- [ABOUT THIS EXERCISE] The data that follows should be copied out exactly.

[DATA EXTRACT]

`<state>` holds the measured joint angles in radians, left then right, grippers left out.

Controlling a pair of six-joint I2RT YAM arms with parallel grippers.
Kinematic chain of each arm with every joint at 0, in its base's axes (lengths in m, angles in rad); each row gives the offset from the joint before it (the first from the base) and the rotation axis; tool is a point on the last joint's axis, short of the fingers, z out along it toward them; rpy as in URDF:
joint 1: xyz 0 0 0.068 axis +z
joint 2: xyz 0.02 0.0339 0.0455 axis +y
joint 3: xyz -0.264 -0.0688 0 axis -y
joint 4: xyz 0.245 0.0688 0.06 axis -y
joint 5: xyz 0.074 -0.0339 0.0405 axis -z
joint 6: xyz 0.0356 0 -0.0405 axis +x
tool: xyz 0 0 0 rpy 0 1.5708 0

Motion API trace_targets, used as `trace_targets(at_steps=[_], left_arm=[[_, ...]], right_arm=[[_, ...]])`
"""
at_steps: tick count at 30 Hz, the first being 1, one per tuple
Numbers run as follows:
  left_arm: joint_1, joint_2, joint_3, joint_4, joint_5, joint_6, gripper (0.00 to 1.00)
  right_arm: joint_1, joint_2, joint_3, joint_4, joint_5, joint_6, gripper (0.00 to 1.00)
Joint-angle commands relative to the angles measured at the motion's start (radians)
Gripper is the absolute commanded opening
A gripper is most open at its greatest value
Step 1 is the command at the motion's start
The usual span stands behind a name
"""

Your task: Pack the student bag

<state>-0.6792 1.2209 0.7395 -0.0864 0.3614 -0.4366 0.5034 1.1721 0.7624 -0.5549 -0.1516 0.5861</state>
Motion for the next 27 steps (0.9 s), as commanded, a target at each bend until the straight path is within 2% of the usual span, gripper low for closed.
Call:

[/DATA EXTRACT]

- [EXPECTED ANSWER]
`<state>` holds the measured joint angles in radians, left then right, grippers left out.

Controlling a pair of six-joint I2RT YAM arms with parallel grippers.
Kinematic chain of each arm with every joint at 0, in its base's axes (lengths in m, angles in rad); each row gives the offset from the joint before it (the first from the base) and the rotation axis; tool is a point on the last joint's axis, short of the fingers, z out along it toward them; rpy as in URDF:
joint 1: xyz 0 0 0.068 axis +z
joint 2: xyz 0.02 0.0339 0.0455 axis +y
joint 3: xyz -0.264 -0.0688 0 axis -y
joint 4: xyz 0.245 0.0688 0.06 axis -y
joint 5: xyz 0.074 -0.0339 0.0405 axis -z
joint 6: xyz 0.0356 0 -0.0405 axis +x
tool: xyz 0 0 0 rpy 0 1.5708 0

Motion API trace_targets, used as `trace_targets(at_steps=[_], left_arm=[[_, ...]], right_arm=[[_, ...]])`
"""
at_steps: tick count at 30 Hz, the first being 1, one per tuple
Numbers run as follows:
  left_arm: joint_1, joint_2, joint_3, joint_4, joint_5, joint_6, gripper (0.00 to 1.00)
  right_arm: joint_1, joint_2, joint_3, joint_4, joint_5, joint_6, gripper (0.00 to 1.00)
Joint-angle commands relative to the angles measured at the motion's start (radians)
Gripper is the absolute commanded opening
A gripper is most open at its greatest value
Step 1 is the command at the motion's start
The usual span stands behind a name
"""

Your task: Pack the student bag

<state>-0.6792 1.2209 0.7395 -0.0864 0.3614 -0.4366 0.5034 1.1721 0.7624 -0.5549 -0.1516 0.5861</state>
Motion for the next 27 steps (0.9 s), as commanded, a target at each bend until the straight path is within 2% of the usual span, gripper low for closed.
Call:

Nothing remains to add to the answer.